Exercise instructions.
For the data below, give again exactly the lines from the one containing "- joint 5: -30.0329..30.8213" through the one containing "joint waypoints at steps", both ends included, and no others.

Provided data.
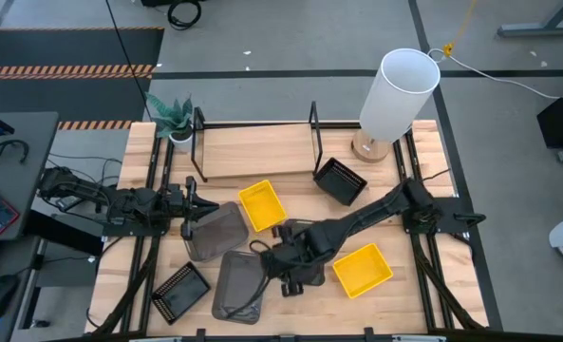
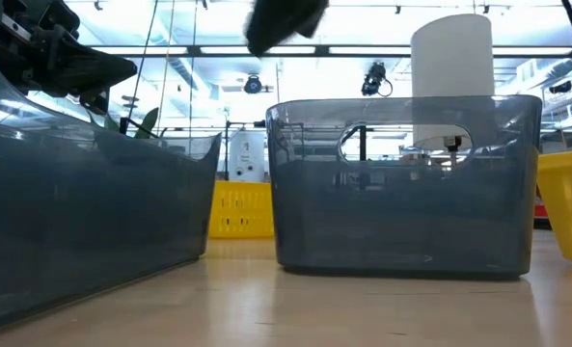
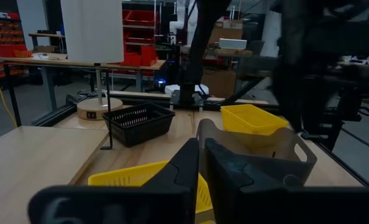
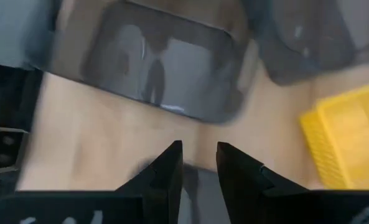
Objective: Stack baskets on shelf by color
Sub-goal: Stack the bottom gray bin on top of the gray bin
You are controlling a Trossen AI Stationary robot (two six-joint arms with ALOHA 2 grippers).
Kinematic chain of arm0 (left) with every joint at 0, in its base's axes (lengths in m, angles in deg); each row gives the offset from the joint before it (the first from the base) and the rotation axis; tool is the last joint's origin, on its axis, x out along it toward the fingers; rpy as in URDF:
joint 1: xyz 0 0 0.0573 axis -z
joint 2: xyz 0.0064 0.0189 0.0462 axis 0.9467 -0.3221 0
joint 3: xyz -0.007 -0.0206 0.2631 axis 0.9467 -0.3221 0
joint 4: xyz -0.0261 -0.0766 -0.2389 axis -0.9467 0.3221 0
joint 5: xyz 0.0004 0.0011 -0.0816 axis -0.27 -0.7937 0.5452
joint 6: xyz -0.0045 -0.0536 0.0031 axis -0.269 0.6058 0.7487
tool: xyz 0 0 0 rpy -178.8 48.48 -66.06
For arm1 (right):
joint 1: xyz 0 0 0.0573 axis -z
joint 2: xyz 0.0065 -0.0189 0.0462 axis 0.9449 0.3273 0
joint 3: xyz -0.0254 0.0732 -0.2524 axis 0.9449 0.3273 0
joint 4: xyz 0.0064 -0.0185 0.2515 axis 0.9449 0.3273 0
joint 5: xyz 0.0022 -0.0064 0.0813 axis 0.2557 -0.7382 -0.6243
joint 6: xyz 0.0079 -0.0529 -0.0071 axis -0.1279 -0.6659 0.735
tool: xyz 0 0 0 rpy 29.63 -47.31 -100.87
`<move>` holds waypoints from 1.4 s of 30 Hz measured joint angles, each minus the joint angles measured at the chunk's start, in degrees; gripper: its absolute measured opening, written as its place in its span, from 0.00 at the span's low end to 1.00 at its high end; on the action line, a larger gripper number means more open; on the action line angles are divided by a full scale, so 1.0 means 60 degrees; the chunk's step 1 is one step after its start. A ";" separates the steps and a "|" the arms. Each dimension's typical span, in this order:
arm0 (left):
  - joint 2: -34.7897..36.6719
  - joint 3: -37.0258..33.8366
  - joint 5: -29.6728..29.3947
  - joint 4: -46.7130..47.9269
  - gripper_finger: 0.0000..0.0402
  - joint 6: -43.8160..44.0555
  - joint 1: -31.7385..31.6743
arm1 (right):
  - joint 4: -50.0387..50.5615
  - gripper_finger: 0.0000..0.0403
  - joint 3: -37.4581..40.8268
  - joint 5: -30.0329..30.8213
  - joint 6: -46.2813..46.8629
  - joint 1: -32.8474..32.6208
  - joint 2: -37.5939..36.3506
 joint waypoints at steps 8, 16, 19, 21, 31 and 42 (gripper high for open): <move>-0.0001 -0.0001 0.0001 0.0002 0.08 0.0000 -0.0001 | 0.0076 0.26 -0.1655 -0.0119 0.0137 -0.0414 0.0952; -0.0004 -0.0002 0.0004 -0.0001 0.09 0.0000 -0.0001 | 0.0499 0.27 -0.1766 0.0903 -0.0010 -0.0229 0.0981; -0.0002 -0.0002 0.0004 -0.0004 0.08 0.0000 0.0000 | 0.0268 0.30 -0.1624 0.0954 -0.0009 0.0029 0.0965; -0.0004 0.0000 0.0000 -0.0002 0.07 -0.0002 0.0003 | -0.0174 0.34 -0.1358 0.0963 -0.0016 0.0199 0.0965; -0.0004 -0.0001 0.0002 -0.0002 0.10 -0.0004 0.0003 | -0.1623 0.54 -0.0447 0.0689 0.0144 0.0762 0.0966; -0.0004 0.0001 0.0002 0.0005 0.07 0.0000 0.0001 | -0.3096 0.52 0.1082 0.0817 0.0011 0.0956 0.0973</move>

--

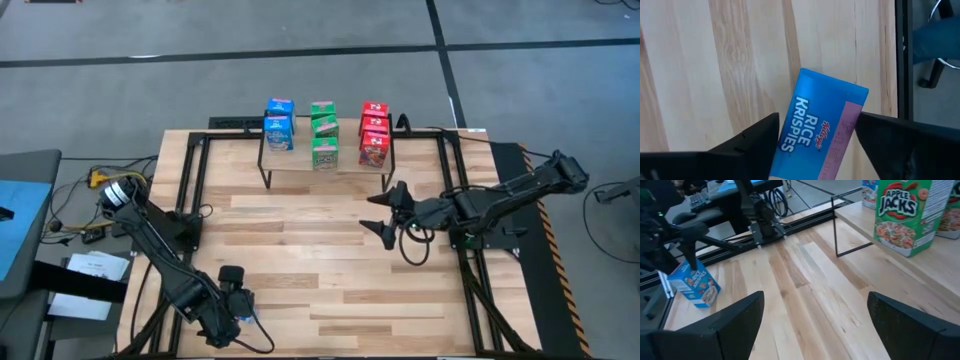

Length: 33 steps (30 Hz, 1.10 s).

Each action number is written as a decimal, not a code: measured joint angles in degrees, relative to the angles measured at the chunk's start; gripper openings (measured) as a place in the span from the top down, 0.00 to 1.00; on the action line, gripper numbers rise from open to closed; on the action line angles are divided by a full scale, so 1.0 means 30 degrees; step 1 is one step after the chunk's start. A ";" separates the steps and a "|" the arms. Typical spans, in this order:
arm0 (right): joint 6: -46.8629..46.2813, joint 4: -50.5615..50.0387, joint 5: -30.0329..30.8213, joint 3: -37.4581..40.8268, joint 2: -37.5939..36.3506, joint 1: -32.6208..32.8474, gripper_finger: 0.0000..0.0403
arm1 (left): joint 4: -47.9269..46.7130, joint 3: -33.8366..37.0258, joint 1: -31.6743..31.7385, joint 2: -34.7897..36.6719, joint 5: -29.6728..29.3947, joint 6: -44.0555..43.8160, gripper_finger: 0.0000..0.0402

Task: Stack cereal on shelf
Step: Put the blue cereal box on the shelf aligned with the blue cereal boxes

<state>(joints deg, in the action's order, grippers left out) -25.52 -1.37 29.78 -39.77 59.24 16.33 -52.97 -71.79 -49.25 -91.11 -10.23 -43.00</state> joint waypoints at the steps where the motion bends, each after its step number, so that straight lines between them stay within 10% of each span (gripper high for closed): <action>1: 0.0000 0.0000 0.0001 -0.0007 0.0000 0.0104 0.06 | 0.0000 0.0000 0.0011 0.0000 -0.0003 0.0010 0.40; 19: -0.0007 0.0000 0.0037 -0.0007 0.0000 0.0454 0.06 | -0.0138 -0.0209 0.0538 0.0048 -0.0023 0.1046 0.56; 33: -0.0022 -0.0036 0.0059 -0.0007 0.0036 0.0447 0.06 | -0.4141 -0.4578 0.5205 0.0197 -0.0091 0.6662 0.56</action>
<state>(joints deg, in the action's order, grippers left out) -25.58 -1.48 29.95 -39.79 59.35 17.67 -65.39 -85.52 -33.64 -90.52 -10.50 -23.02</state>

Solution for this problem.
  - joint 5: -30.0329..30.8213
  - joint 6: -46.2813..46.8629
  - joint 1: -32.8474..32.6208
  - joint 2: -37.5939..36.3506
 joint waypoints at steps 8, 16, 19, 21, 31 and 42 (gripper high for open): <move>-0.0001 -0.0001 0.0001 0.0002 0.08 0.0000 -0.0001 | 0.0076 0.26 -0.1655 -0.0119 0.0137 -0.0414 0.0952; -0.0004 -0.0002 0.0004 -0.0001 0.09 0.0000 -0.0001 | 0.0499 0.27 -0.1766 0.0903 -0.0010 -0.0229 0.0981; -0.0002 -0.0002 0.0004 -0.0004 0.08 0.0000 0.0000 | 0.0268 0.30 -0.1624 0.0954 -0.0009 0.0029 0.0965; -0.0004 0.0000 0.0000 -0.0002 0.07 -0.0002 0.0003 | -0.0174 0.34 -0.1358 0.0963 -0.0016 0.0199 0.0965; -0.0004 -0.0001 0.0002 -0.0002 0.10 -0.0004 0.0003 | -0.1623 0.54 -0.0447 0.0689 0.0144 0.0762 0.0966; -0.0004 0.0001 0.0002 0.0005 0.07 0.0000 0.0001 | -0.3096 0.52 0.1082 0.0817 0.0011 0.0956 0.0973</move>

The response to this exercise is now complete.